**WORK TASK**
Whichever lines of the material contain "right", copy each of them.

**DATA EXTRACT**

===============

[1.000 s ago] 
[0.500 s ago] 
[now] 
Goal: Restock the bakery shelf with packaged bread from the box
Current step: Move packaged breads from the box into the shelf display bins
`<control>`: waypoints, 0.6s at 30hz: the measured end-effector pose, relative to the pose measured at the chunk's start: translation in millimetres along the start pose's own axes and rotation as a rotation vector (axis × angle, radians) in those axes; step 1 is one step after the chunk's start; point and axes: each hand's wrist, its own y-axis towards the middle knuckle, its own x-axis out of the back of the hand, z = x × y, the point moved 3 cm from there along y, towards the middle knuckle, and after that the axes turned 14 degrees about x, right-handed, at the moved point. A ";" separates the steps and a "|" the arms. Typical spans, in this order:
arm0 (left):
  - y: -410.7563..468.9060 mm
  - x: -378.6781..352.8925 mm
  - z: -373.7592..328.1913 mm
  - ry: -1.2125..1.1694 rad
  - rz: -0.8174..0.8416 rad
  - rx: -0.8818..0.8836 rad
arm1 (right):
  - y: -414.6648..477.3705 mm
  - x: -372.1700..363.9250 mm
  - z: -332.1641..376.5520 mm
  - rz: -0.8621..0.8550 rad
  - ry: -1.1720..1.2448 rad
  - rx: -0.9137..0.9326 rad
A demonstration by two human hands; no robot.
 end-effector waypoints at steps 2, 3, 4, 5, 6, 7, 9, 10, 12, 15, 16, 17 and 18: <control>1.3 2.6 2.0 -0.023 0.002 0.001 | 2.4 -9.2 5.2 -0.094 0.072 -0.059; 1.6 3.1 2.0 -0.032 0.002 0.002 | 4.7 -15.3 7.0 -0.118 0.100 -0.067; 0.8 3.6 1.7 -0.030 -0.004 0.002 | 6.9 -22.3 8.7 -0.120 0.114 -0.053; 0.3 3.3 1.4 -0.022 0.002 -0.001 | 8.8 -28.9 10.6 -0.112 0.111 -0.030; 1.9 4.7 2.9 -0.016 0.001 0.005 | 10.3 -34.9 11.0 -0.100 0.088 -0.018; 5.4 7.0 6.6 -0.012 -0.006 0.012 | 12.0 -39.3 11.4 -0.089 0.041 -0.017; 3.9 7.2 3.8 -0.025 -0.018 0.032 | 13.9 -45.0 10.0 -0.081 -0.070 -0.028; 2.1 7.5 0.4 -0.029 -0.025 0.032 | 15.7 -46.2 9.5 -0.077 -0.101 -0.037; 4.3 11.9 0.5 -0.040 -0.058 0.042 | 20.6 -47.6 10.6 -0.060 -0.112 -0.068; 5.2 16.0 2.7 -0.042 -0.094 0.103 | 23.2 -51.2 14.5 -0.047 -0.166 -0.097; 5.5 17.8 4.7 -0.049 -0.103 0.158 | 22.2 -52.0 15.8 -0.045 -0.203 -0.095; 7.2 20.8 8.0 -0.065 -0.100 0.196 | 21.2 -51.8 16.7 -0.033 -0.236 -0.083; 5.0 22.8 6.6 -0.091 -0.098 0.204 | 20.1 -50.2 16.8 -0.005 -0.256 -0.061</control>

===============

**EXERCISE SOLUTION**
`<control>`: waypoints, 0.6s at 30hz: the measured end-effector pose, relative to the pose measured at the chunk's start: translation in millimetres along the start pose's own axes and rotation as a rotation vector (axis × angle, radians) in those axes; step 1 is one step after the chunk's start; point and axes: each hand's wrist, its own y-axis towards the middle knuckle, its own x-axis out of the back of the hand, z = x × y, the point moved 3 cm from there along y, towards the middle knuckle, and after that the axes turned 14 degrees about x, right-handed, at the moved point. A ";" separates the steps and a "|" the arms. Typical spans, in this order:
arm1 (right):

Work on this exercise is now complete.